* Goal of the exercise
Whenever the word "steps" appears in a line of the data below, copy that line.

* Dataset content
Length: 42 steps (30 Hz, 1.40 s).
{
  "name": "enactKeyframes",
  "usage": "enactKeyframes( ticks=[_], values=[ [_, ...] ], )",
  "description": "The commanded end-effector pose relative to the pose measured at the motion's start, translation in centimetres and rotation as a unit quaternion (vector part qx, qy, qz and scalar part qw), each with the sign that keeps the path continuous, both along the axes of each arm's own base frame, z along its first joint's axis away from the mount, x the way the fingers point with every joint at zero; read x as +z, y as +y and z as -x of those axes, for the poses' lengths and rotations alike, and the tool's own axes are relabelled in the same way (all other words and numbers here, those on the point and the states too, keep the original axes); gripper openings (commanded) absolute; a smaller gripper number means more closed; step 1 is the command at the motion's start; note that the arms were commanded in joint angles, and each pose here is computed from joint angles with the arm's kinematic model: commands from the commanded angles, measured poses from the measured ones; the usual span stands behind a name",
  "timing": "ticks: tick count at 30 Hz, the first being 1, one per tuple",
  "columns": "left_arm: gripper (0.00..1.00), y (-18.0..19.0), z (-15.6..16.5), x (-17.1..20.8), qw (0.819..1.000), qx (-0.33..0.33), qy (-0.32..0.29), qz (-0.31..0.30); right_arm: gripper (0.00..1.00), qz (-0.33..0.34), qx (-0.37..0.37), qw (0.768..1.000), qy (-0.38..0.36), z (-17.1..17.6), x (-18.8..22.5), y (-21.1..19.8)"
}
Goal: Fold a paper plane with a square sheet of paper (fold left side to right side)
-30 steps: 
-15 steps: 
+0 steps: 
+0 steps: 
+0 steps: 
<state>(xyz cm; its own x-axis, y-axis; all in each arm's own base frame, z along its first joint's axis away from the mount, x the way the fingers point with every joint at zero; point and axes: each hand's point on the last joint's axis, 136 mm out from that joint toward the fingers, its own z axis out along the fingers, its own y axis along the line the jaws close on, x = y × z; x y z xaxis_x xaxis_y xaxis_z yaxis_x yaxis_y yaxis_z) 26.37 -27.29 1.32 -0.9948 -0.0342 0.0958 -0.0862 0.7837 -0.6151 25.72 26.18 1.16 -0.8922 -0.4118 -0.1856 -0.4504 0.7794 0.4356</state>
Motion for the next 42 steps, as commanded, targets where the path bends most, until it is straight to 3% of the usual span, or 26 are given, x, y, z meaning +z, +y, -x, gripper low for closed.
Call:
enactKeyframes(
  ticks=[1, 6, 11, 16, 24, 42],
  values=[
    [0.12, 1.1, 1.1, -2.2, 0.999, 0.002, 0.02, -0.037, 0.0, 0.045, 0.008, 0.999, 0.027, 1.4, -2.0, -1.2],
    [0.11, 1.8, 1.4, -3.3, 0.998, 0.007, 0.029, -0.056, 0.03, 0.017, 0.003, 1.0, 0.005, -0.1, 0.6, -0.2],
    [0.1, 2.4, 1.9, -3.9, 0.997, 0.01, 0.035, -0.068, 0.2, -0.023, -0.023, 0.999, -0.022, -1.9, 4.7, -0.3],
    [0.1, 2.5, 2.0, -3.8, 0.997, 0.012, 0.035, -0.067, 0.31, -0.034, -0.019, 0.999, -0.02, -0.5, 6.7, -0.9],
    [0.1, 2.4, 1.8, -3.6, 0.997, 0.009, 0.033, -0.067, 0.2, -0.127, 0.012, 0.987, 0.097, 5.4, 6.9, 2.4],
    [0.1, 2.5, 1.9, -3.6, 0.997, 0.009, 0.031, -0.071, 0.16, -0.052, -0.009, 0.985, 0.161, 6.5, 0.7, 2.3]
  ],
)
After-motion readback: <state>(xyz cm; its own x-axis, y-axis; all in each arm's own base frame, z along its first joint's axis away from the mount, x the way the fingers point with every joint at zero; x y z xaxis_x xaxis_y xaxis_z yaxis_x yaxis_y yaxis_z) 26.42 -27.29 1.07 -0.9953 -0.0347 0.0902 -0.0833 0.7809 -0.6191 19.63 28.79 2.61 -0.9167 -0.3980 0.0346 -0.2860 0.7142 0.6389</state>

* Your response
Length: 42 steps (30 Hz, 1.40 s).
-30 steps: 
-15 steps: 
+0 steps: 
+0 steps: 
+0 steps: 
Motion for the next 42 steps, as commanded, targets where the path bends most, until it is straight to 3% of the usual span, or 26 are given, x, y, z meaning +z, +y, -x, gripper low for closed.

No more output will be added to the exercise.